INSTRUCTIONS TO FOLLOW: Show each line of the data below that has the string "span" in it.

DATA BLOCK:
Content starts

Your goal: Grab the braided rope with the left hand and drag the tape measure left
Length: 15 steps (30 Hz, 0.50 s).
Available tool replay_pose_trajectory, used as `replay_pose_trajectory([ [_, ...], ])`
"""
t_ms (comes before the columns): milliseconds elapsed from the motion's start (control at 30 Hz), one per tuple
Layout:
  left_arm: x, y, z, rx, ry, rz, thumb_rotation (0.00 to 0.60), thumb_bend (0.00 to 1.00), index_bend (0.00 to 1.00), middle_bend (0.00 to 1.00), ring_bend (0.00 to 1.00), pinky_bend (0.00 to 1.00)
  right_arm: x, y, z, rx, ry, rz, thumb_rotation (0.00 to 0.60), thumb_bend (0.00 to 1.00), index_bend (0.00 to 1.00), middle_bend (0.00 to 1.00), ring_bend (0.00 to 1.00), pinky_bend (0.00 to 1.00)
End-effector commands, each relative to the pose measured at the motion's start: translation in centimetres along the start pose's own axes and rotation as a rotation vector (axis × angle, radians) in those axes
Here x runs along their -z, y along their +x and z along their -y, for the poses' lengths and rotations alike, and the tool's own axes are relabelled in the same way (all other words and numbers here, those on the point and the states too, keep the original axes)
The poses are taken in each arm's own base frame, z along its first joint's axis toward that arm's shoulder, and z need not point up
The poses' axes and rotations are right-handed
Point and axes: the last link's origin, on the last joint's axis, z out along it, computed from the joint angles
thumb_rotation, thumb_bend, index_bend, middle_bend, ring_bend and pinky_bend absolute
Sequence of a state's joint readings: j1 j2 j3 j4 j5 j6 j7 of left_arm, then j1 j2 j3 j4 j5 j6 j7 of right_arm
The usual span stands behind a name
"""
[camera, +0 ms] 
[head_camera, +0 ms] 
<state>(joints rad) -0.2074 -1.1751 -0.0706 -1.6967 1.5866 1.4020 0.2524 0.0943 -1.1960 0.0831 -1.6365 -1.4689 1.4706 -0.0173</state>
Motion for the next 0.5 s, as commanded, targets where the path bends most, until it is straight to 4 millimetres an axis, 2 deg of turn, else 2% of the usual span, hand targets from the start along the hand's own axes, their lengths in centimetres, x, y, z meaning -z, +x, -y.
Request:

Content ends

TASK RESPONSE:
The usual span stands behind a name
Motion for the next 0.5 s, as commanded, targets where the path bends most, until it is straight to 4 millimetres an axis, 2 deg of turn, else 2% of the usual span, hand targets from the start along the hand's own axes, their lengths in centimetres, x, y, z meaning -z, +x, -y.

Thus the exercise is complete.